▶ **TASK REQUIREMENTS**
If a line of the listing contains the string "package", return that line.

RECORDS PROVIDED: Begin

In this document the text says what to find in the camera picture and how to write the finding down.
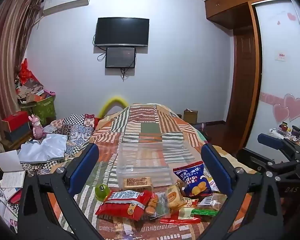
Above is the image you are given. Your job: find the checkered patchwork quilt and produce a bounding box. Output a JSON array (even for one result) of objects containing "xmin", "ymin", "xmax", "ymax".
[{"xmin": 20, "ymin": 114, "xmax": 95, "ymax": 178}]

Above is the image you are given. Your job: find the white air conditioner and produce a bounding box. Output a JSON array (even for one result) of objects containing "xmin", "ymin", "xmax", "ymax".
[{"xmin": 41, "ymin": 0, "xmax": 89, "ymax": 16}]

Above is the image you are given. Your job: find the pile of cartons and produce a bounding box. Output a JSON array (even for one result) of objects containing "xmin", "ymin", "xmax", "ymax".
[{"xmin": 15, "ymin": 77, "xmax": 51, "ymax": 104}]

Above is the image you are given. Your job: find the small black monitor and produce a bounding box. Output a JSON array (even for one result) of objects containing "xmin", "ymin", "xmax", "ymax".
[{"xmin": 105, "ymin": 47, "xmax": 137, "ymax": 69}]

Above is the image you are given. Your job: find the green jelly cup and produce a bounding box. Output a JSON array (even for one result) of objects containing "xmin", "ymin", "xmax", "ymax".
[{"xmin": 95, "ymin": 184, "xmax": 111, "ymax": 202}]

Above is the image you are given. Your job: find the red plastic bag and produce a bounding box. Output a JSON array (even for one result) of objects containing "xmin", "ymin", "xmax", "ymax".
[{"xmin": 17, "ymin": 59, "xmax": 40, "ymax": 83}]

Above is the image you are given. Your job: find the brown cake packet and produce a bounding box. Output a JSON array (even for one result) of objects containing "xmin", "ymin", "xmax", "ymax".
[{"xmin": 122, "ymin": 177, "xmax": 153, "ymax": 191}]

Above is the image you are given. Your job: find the yellow foam tube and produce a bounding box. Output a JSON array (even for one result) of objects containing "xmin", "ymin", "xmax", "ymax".
[{"xmin": 97, "ymin": 95, "xmax": 129, "ymax": 118}]

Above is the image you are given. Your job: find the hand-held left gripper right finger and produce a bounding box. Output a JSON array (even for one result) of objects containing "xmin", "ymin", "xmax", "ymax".
[{"xmin": 201, "ymin": 144, "xmax": 283, "ymax": 240}]

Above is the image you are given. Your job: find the white paper sheet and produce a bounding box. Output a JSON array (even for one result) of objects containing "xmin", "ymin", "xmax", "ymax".
[{"xmin": 0, "ymin": 150, "xmax": 21, "ymax": 173}]

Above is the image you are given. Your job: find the white cloth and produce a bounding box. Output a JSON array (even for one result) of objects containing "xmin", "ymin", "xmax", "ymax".
[{"xmin": 17, "ymin": 134, "xmax": 68, "ymax": 163}]

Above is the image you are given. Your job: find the cream biscuit packet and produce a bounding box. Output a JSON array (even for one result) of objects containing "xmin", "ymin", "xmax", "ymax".
[{"xmin": 165, "ymin": 184, "xmax": 185, "ymax": 210}]

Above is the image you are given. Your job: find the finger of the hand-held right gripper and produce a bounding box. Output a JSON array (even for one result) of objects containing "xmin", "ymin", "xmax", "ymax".
[
  {"xmin": 236, "ymin": 148, "xmax": 275, "ymax": 174},
  {"xmin": 257, "ymin": 133, "xmax": 294, "ymax": 155}
]

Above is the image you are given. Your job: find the clear plastic storage box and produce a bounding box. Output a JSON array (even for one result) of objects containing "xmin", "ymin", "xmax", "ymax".
[{"xmin": 116, "ymin": 140, "xmax": 174, "ymax": 188}]

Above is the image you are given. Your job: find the cardboard box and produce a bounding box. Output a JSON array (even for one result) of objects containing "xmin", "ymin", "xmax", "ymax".
[{"xmin": 183, "ymin": 109, "xmax": 198, "ymax": 124}]

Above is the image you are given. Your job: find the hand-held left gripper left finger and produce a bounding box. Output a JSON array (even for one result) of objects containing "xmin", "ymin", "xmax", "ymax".
[{"xmin": 17, "ymin": 143, "xmax": 100, "ymax": 240}]

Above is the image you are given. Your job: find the striped curtain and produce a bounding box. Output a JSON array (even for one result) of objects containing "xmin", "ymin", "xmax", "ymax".
[{"xmin": 0, "ymin": 0, "xmax": 44, "ymax": 153}]

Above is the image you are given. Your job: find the group of small jars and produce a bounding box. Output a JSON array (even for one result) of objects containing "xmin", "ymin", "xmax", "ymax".
[{"xmin": 269, "ymin": 121, "xmax": 300, "ymax": 145}]

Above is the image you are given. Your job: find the red and green snack wrapper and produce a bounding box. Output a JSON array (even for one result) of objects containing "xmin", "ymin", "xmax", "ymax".
[{"xmin": 160, "ymin": 207, "xmax": 219, "ymax": 224}]

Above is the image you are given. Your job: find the red box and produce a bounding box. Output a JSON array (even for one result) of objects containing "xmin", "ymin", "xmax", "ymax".
[{"xmin": 1, "ymin": 111, "xmax": 30, "ymax": 132}]

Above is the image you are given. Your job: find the wooden wardrobe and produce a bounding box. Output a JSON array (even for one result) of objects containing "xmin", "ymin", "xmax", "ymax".
[{"xmin": 204, "ymin": 0, "xmax": 293, "ymax": 151}]

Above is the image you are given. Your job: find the black wall television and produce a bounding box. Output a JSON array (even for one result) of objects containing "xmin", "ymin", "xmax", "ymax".
[{"xmin": 94, "ymin": 17, "xmax": 150, "ymax": 47}]

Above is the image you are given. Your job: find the white sliding door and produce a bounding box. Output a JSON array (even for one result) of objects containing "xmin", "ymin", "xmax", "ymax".
[{"xmin": 245, "ymin": 0, "xmax": 300, "ymax": 153}]

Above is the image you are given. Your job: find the red snack packet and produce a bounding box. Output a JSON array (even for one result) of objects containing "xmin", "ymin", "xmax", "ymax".
[{"xmin": 95, "ymin": 190, "xmax": 153, "ymax": 222}]

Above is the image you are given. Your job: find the grey box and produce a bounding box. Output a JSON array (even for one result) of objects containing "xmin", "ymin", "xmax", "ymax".
[{"xmin": 4, "ymin": 124, "xmax": 32, "ymax": 143}]

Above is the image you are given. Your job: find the pink toy figure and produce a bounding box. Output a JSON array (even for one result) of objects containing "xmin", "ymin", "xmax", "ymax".
[{"xmin": 29, "ymin": 114, "xmax": 47, "ymax": 139}]

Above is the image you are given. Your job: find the clear packet of orange snacks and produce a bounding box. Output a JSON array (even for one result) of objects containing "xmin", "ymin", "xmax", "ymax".
[{"xmin": 145, "ymin": 192, "xmax": 171, "ymax": 218}]

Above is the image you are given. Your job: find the green patterned box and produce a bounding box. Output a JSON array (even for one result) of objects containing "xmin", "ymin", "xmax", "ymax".
[{"xmin": 31, "ymin": 96, "xmax": 57, "ymax": 124}]

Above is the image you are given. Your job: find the clear packet of brown nuts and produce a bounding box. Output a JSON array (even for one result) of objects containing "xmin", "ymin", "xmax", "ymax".
[{"xmin": 197, "ymin": 194, "xmax": 228, "ymax": 211}]

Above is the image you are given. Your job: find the open notebook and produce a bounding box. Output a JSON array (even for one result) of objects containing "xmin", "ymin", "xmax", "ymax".
[{"xmin": 0, "ymin": 171, "xmax": 26, "ymax": 189}]

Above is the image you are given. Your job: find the blue snack packet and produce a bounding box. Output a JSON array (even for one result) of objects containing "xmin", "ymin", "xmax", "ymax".
[{"xmin": 173, "ymin": 164, "xmax": 213, "ymax": 197}]

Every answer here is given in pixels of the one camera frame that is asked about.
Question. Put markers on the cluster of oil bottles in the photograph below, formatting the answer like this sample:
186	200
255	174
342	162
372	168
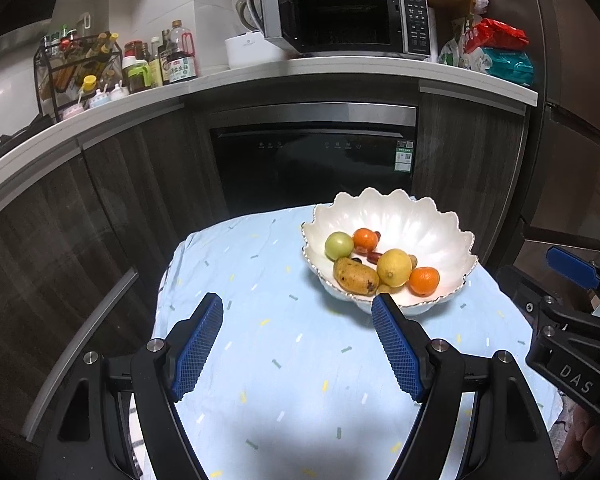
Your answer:
80	55

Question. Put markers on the yellow cap bottle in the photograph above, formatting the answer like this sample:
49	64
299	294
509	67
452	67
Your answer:
88	87

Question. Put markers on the spotted yellow mango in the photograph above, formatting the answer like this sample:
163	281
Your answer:
355	277

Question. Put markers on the red lid jar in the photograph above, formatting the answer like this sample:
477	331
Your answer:
134	50

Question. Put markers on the black built-in dishwasher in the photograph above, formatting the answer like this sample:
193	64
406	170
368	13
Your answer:
305	170

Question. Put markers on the yellow lemon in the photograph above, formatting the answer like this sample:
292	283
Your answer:
394	267

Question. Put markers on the light blue confetti tablecloth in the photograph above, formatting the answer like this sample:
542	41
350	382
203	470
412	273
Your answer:
290	360

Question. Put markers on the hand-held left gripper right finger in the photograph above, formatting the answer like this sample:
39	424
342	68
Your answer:
397	350

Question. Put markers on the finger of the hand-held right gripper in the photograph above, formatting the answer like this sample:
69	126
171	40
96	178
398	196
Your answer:
570	265
517	285

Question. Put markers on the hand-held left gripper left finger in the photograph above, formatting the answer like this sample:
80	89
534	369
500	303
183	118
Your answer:
197	350

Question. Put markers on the white condiment jar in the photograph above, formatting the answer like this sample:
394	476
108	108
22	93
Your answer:
119	92

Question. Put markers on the black gas stove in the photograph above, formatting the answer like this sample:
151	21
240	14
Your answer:
22	137

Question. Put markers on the pink condiment jar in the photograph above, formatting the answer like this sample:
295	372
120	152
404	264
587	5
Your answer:
73	111

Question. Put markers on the dark refrigerator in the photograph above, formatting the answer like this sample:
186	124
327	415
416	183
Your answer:
575	85

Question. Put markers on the teal wipes package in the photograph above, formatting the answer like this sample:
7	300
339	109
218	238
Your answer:
510	67

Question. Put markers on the blue condiment jar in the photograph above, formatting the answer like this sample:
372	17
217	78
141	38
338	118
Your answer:
99	99

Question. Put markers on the white green plastic bag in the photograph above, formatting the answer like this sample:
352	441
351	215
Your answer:
457	52

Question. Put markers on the black microwave oven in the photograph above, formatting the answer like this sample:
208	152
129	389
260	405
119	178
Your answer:
345	20

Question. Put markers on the white scalloped bowl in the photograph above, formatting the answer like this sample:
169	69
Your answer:
430	230

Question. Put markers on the green liquid bottle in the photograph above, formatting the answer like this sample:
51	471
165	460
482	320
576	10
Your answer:
139	77

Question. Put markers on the dark wood kitchen cabinet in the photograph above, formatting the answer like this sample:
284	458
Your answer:
80	220

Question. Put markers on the person's right hand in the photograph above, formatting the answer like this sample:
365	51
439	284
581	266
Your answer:
585	440

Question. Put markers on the orange tangerine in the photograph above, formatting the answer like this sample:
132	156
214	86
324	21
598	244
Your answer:
365	240
423	281

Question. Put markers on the red snack package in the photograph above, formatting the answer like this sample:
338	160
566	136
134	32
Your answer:
497	35

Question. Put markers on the dark glass bottle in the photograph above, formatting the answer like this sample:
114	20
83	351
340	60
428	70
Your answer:
164	65

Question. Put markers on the white rice cooker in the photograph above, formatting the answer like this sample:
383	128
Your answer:
242	10

RECORDS PROVIDED: End

▶ **FINAL ANSWER**
Question. Put markers on the teal wipes package in the photograph above, formatting the answer like this sample:
Question. Put markers on the red snack package in the photograph above, formatting the answer like this sample:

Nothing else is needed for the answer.